Your answer should be each line of the entries that contains the word "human", copied in full.

+++ SOURCE INFORMATION

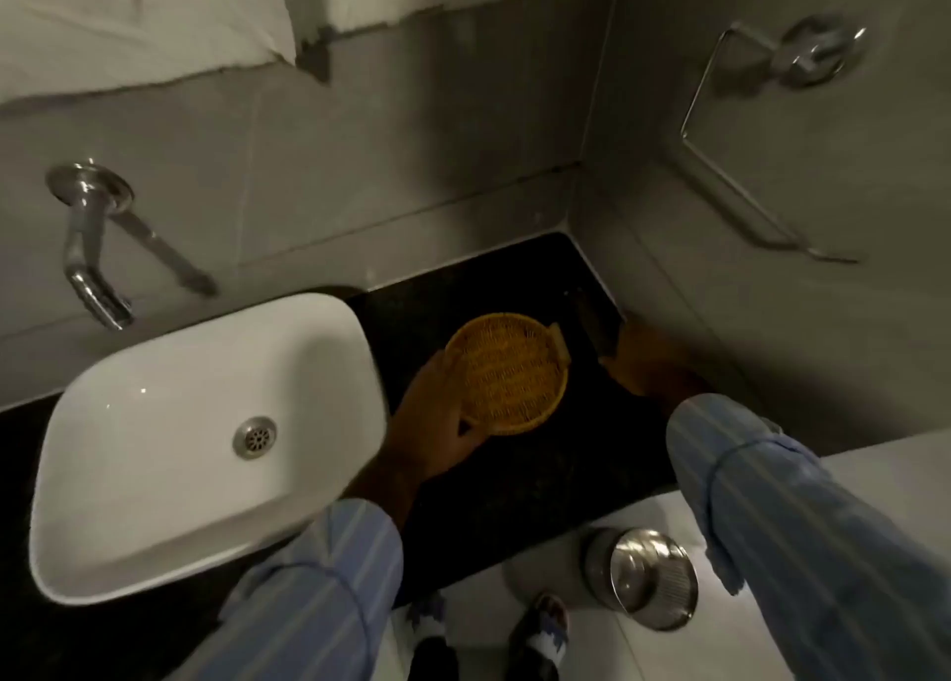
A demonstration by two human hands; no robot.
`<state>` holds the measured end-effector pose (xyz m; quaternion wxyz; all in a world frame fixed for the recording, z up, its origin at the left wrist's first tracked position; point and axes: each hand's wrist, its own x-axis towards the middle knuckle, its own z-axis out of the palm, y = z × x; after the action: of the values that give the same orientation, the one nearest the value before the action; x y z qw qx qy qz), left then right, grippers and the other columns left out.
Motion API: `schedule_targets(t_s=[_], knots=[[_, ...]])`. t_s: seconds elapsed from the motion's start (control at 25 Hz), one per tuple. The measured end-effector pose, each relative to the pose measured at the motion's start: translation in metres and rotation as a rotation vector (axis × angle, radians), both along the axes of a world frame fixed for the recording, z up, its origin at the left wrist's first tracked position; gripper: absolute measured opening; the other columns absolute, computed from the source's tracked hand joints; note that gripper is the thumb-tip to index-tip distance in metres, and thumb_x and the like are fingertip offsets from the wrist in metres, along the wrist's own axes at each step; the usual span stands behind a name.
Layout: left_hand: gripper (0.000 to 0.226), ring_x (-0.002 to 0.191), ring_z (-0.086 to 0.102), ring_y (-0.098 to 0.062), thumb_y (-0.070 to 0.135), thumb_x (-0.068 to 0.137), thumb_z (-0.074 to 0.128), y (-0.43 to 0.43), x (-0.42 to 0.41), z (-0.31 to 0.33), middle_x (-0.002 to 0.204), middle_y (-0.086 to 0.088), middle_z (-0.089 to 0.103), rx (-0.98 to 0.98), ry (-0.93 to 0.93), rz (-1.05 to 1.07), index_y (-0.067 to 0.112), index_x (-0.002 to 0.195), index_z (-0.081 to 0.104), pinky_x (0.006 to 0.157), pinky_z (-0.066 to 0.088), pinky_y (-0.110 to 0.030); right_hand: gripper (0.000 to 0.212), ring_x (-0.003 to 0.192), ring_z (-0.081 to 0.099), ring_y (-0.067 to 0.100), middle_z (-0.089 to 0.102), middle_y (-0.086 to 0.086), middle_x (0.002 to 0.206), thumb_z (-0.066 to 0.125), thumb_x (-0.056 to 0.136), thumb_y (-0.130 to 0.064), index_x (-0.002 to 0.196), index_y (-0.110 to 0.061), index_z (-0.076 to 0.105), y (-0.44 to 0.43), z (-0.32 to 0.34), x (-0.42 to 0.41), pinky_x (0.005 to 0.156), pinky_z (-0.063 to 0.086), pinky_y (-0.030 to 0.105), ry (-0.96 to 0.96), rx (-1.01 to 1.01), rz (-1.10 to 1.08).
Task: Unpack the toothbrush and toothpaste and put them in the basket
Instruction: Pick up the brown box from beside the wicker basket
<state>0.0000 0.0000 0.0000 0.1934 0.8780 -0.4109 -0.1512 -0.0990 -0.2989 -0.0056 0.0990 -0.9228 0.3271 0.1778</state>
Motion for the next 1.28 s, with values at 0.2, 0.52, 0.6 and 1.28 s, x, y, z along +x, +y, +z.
schedule_targets(t_s=[0.2, 0.52, 0.6, 1.28], knots=[[0.087, 0.146, 0.026, -0.032, 0.071, 0.085, 0.042, 0.034, -0.083, -0.072, 0.159, -0.015, 0.026, 0.202, -0.135, -0.103, 0.006, 0.143, 0.04, 0.117, 0.028, -0.05, 0.055, 0.115, 0.058, 0.04, 0.059, 0.023, 0.127, 0.059, 0.091, -0.042, 0.125, 0.001, 0.055, 0.009, -0.043, 0.001, 0.095, 0.05, 0.047, 0.06, 0.04, -0.09], [0.089, 0.143, 0.034, -0.033, 0.071, 0.079, 0.042, 0.057, -0.092, -0.103, 0.158, -0.014, 0.03, 0.449, -0.149, -0.228, 0.012, 0.146, 0.037, 0.109, 0.036, -0.056, 0.041, 0.116, 0.059, 0.041, 0.06, 0.025, 0.126, 0.06, 0.093, -0.025, 0.123, 0.003, 0.058, 0.004, -0.072, 0.007, 0.094, 0.053, 0.048, 0.053, 0.045, -0.182], [0.091, 0.142, 0.036, -0.033, 0.072, 0.077, 0.044, 0.056, -0.091, -0.104, 0.157, -0.014, 0.031, 0.461, -0.16, -0.229, 0.012, 0.145, 0.038, 0.109, 0.037, -0.056, 0.037, 0.116, 0.059, 0.042, 0.061, 0.025, 0.126, 0.059, 0.093, -0.022, 0.121, 0.003, 0.061, 0.0, -0.074, 0.007, 0.094, 0.053, 0.047, 0.022, 0.089, -0.214], [0.073, 0.134, 0.044, -0.023, 0.057, 0.087, 0.056, -0.066, 0.044, 0.141, 0.146, -0.008, 0.047, -0.239, 0.021, 0.164, 0.016, 0.144, 0.038, 0.115, 0.033, -0.038, 0.039, 0.112, 0.06, 0.041, 0.063, 0.025, 0.121, 0.066, 0.088, -0.02, 0.119, 0.002, 0.06, 0.021, 0.114, 0.026, 0.089, 0.047, 0.038, -0.533, 0.17, -0.131]])
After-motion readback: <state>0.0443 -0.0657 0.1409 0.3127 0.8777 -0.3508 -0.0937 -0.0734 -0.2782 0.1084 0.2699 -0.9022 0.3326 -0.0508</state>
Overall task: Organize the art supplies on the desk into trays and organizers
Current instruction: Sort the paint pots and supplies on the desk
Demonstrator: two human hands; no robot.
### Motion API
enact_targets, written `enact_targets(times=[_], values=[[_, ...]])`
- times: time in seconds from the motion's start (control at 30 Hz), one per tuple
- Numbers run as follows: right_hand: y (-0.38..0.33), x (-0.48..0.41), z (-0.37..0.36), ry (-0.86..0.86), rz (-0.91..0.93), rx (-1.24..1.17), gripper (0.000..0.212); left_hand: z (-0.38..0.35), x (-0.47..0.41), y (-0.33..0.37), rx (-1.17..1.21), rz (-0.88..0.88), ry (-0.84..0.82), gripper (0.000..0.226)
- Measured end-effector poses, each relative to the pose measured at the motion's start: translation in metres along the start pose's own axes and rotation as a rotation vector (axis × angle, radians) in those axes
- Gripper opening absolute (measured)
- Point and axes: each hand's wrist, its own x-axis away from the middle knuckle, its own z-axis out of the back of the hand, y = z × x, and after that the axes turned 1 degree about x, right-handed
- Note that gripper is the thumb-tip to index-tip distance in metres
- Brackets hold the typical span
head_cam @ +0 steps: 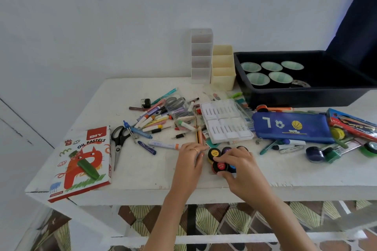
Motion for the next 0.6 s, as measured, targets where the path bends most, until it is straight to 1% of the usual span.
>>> enact_targets(times=[0.1, 0.2, 0.3, 0.43, 0.53, 0.6], values=[[-0.004, -0.005, 0.001, -0.044, 0.018, 0.070, 0.035, -0.001, 0.000, -0.002, -0.022, -0.022, -0.002, 0.029], [-0.007, -0.009, 0.006, -0.100, -0.021, 0.085, 0.033, -0.001, 0.000, -0.004, -0.010, -0.016, 0.002, 0.033], [-0.013, -0.013, 0.011, -0.165, -0.043, 0.156, 0.034, 0.000, -0.001, -0.003, -0.019, -0.024, 0.010, 0.033], [-0.022, -0.015, 0.009, -0.175, -0.107, 0.161, 0.027, -0.001, -0.002, -0.004, -0.024, -0.025, 0.015, 0.033], [-0.023, -0.017, 0.009, -0.213, -0.119, 0.166, 0.026, -0.001, -0.002, -0.003, -0.022, -0.013, 0.013, 0.033], [-0.024, -0.020, 0.009, -0.209, -0.122, 0.178, 0.027, 0.000, -0.002, -0.002, -0.022, -0.018, 0.008, 0.034]])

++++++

**ANSWER SECTION**
A demonstration by two human hands; no robot.
Demonstrator: two human hands; no robot.

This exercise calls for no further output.